**WORK REQUEST**
Among the lines below, copy exactly those from the one with "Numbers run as" through the one with "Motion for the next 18", counting both ends.

Recorded data

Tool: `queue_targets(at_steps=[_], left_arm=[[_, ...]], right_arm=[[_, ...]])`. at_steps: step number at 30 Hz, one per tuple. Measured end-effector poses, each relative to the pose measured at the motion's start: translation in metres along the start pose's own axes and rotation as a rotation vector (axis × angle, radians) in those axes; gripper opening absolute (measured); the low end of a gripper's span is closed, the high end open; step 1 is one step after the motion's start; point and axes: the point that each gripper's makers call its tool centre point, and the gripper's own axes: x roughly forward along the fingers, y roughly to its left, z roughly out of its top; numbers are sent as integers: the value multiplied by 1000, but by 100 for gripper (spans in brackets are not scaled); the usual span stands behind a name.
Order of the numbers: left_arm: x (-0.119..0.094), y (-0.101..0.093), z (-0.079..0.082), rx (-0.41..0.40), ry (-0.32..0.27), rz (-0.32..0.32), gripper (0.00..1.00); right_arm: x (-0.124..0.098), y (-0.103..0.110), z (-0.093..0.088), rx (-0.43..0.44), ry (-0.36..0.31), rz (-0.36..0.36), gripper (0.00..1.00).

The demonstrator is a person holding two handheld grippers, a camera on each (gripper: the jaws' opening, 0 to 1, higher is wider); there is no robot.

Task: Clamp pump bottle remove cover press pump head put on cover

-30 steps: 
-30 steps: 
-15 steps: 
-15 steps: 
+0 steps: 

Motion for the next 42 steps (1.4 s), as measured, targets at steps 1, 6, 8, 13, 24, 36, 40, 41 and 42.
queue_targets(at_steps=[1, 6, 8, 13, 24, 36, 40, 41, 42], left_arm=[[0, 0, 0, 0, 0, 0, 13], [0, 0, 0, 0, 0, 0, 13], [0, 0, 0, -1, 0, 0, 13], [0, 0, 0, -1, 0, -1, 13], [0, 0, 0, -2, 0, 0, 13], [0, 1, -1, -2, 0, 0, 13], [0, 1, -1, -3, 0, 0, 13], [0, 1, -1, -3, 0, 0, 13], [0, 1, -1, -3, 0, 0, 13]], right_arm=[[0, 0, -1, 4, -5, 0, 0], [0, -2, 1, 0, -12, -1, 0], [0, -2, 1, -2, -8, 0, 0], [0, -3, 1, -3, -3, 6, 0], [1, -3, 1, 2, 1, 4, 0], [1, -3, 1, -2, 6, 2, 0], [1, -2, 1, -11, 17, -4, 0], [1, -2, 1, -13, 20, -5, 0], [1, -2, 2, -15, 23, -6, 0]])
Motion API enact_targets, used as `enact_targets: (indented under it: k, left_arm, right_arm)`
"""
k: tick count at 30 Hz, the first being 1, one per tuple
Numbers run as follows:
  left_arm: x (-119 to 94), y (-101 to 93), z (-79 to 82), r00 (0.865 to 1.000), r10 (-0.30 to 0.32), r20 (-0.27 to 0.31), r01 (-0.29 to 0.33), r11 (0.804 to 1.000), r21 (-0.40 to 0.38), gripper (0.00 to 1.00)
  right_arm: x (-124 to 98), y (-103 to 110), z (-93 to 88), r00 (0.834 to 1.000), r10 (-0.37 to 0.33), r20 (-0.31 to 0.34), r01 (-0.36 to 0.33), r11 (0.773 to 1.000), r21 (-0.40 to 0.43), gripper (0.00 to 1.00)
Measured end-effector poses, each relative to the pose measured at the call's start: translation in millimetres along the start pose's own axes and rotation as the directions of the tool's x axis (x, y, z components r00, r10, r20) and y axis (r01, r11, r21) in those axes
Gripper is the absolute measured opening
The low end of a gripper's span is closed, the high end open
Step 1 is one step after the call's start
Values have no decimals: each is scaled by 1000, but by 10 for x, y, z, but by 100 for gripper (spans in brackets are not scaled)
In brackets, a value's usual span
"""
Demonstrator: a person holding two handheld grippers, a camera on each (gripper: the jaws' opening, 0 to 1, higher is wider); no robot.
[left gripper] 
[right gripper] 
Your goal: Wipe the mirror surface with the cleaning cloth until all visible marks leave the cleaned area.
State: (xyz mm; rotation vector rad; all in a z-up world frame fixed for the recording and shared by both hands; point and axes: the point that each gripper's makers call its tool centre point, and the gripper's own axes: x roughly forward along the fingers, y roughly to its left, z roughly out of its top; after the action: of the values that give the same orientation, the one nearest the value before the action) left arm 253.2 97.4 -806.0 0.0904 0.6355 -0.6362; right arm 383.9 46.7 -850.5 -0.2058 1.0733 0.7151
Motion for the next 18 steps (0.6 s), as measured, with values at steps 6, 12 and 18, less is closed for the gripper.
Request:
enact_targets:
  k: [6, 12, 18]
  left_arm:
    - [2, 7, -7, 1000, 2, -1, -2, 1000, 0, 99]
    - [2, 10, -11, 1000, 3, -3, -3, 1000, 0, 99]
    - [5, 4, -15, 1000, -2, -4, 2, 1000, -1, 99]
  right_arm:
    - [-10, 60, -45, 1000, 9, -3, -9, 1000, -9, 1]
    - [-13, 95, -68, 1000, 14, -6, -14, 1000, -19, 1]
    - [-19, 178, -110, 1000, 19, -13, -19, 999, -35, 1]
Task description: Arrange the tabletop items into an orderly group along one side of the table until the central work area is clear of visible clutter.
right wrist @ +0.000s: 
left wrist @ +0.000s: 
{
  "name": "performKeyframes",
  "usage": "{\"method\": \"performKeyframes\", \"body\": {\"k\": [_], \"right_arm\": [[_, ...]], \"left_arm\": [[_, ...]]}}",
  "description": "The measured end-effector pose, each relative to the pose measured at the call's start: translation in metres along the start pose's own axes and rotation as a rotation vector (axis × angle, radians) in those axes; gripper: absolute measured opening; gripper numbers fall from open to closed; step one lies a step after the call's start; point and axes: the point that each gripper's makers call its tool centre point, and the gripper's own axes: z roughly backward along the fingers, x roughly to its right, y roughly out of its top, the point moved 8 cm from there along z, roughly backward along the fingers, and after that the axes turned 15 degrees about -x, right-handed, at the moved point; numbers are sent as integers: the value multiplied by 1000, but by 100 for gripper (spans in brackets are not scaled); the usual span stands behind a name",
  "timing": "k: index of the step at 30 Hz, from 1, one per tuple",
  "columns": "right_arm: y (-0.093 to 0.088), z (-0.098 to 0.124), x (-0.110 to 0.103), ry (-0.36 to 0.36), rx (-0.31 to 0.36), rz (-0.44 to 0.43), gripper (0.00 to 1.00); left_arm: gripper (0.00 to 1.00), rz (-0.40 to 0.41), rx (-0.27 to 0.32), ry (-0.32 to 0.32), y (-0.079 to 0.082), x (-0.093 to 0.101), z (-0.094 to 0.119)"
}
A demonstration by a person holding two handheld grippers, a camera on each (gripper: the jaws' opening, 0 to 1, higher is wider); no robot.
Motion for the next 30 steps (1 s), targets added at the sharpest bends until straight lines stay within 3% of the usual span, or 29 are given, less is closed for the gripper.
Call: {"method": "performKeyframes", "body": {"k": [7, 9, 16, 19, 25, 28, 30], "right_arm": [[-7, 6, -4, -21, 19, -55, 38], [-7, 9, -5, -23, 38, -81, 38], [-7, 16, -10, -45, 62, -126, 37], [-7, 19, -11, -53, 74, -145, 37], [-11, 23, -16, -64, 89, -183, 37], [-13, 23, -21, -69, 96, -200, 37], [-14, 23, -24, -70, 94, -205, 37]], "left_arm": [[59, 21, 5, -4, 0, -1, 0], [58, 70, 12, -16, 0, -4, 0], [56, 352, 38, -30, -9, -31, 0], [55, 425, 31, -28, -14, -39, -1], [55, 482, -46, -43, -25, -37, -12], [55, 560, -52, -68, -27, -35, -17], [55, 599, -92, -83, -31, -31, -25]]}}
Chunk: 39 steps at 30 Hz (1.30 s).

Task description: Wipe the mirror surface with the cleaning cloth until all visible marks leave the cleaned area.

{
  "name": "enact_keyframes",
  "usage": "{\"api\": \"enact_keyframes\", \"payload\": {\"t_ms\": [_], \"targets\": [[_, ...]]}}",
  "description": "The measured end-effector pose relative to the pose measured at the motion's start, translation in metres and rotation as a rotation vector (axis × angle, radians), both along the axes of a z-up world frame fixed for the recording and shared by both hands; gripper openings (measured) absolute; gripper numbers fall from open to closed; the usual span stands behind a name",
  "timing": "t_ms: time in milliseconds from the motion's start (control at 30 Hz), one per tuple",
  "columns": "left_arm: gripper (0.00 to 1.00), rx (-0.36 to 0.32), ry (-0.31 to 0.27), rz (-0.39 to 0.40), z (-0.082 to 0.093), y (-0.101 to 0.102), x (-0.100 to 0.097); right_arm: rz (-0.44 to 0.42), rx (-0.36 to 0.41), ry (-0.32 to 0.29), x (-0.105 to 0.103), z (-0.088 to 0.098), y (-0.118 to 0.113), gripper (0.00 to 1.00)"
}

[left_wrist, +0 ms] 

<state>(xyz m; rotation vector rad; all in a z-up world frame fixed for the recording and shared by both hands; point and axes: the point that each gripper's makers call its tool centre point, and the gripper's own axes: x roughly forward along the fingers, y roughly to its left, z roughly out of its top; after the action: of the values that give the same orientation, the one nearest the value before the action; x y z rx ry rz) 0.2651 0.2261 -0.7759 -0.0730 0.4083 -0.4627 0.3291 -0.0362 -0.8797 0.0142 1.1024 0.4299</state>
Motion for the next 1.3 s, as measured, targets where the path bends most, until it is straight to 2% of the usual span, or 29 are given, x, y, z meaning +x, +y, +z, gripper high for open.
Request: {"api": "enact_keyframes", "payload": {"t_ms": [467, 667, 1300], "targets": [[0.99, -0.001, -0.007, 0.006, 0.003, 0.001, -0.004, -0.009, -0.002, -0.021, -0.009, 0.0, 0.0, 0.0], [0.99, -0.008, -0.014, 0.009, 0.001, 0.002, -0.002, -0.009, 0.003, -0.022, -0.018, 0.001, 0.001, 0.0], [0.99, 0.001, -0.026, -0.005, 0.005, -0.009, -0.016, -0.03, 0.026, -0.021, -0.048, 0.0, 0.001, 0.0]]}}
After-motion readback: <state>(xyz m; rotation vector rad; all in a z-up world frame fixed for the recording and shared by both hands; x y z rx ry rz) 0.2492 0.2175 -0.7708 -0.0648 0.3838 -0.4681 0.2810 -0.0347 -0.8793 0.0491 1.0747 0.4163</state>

**OUTPUT OF THE EXERCISE**
Numbers run as follows:
  left_arm: x (-119 to 94), y (-101 to 93), z (-79 to 82), r00 (0.865 to 1.000), r10 (-0.30 to 0.32), r20 (-0.27 to 0.31), r01 (-0.29 to 0.33), r11 (0.804 to 1.000), r21 (-0.40 to 0.38), gripper (0.00 to 1.00)
  right_arm: x (-124 to 98), y (-103 to 110), z (-93 to 88), r00 (0.834 to 1.000), r10 (-0.37 to 0.33), r20 (-0.31 to 0.34), r01 (-0.36 to 0.33), r11 (0.773 to 1.000), r21 (-0.40 to 0.43), gripper (0.00 to 1.00)
Measured end-effector poses, each relative to the pose measured at the call's start: translation in millimetres along the start pose's own axes and rotation as the directions of the tool's x axis (x, y, z components r00, r10, r20) and y axis (r01, r11, r21) in those axes
Gripper is the absolute measured opening
The low end of a gripper's span is closed, the high end open
Step 1 is one step after the call's start
Values have no decimals: each is scaled by 1000, but by 10 for x, y, z, but by 100 for gripper (spans in brackets are not scaled)
In brackets, a value's usual span
"""
Demonstrator: a person holding two handheld grippers, a camera on each (gripper: the jaws' opening, 0 to 1, higher is wider); no robot.
[left gripper] 
[right gripper] 
Your goal: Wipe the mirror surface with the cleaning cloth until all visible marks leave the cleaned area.
State: (xyz mm; rotation vector rad; all in a z-up world frame fixed for the recording and shared by both hands; point and axes: the point that each gripper's makers call its tool centre point, and the gripper's own axes: x roughly forward along the fingers, y roughly to its left, z roughly out of its top; after the action: of the values that give the same orientation, the one nearest the value before the action) left arm 253.2 97.4 -806.0 0.0904 0.6355 -0.6362; right arm 383.9 46.7 -850.5 -0.2058 1.0733 0.7151
Motion for the next 18 steps (0.6 s), as measured, with values at steps 6, 12 and 18, less is closed for the gripper.

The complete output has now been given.